Patients with early-stage breast cancer (stage 0–II) treated with breast-conserving surgery with negative margins who were eligible for whole-breast irradiation were randomly assigned to either hypofractionated  (n = 138) or conventionally fractionated whole-breast irradiation (n = 149). Hypofractionation was delivered at 42.56 Gy in 16 fractions over 20 to 21 days, followed by a tumor bed boost of 10 to 12.5 Gy in 4 to 5 fractions; conventional fractionation was delivered at 50 Gy in 25 fractions over 30 to 32 days, followed by a tumor bed boost of 10 to 14 Gy in 5 to 7 fractions.

The primary objective of the present trial was cosmesis at 3 years; secondary endpoints included maximal acute toxicities and quality of life assessed by the FACT-B questionnaire, which includes fatigue, nausea, caring for family, pain, and feelings of distress.

Of 432 patients screened, 287 were randomly assigned. Patients were excluded if they had a history of breast cancer, concurrent bilateral breast cancer, or were pregnant. They were assessed for acute toxicity during radiation treatment and then followed for 6 months.

Prior to starting treatment, 91% in the conventional fractionation arm and 95% in the hypofractionated arm had good to excellent cosmesis. Most of the women were between the ages of 50 and 70, 88% were postmenopausal, and 75% were overweight or obese. Three-quarters had invasive breast cancer; 25% were grade 3; the majority were estrogen receptor–positive and progesterone receptive–positive; and 8% were HER2-positive.

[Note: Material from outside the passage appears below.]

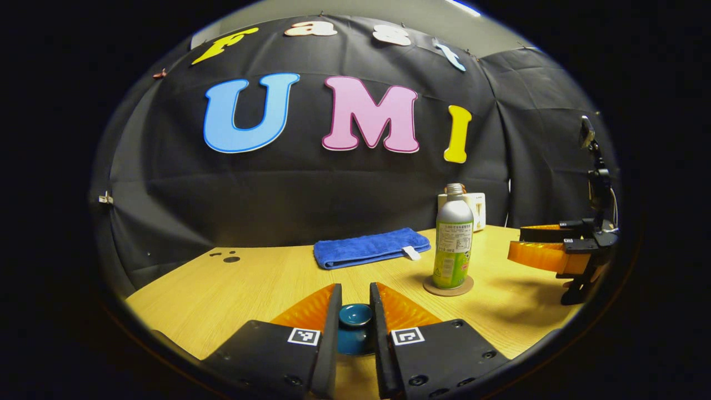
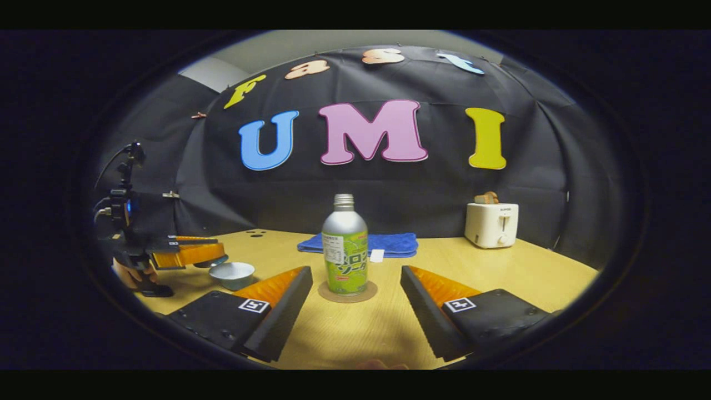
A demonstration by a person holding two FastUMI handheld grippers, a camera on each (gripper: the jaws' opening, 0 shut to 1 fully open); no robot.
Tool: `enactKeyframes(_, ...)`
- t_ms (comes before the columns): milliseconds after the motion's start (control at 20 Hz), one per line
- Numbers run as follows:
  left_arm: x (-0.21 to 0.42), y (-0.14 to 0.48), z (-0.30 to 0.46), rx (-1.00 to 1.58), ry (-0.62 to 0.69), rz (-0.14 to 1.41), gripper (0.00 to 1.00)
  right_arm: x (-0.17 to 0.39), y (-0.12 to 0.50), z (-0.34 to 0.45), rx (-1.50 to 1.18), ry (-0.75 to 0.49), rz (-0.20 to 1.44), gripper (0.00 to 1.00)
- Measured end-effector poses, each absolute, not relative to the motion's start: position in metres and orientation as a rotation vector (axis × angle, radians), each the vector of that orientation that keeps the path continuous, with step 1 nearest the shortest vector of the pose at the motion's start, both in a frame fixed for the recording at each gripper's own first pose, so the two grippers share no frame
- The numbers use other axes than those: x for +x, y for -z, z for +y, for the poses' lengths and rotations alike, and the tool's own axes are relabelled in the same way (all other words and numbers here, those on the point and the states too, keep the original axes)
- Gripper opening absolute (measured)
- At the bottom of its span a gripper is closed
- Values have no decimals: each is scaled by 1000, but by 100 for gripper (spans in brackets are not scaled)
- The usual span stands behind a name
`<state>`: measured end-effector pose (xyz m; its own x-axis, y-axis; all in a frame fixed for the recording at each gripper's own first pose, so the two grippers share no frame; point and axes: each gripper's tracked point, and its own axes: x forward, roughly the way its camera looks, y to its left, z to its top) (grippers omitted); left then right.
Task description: Open the teacup lid with one hand, grasp the water bottle and pour water into the teacup with the other hand; after pouring, place the water bottle on the coaster and then close the teacup lid.
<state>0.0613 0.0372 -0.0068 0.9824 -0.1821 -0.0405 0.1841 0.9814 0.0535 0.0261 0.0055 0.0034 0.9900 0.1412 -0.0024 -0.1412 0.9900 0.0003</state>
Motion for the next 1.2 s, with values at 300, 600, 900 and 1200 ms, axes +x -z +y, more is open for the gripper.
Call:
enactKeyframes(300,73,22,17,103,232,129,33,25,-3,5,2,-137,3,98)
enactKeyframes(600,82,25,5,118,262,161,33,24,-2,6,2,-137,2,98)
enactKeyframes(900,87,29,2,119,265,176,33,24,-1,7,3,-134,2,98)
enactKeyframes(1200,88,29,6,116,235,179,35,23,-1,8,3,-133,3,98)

Greater Toxicity With Conventional Fractionation

Acute toxicity was significantly worse on conventionally fractionated whole-breast irradiation vs hypofractionated whole-breast irradiation, as assessed by physicians. Grade 2 or higher acute toxicity was reported in 46.4% of the hypofractionated patients vs 77.9% of the conventionally fractionationated group (P < .001); grade 3 or higher acute toxicity occurred in 0% vs 5.4%, respectively (P = .006). Acute fatigue was reported in 8.7% vs 16.7%, respectively (P = .02). Results also strongly favored hypofractionation over conventional fractionation for acute pruritus, breast pain, dermatitis, and hyperpigmentation. 

At 6 months after completion of radiation, patients randomly assigned to hypofractionated whole-breast irradiation showed a strong trend toward better physical well-being on FACT-B scoring than those treated with conventionally fractionated whole-breast irradiation (P = .07), as well as less patient- and physician-reported fatigue (P < .001 and P = .009, respectively). ■

Disclosure: Dr. Shaitelman received a research grant from Elekta, and Dr. Smith (the senior author in the study) has a research grant from Varian.

Reference

1. Shaitelman S, Buchholz TA, Hunt KK, et al: Hypofractionated whole breast irradiation results in less acute toxicity and improved quality of life at 6 months compared to conventionally fractionated whole breast irradiation: Results of a randomized trial. ASTRO Annual Meeting. Abstract LBA3. Presented September 14, 2014.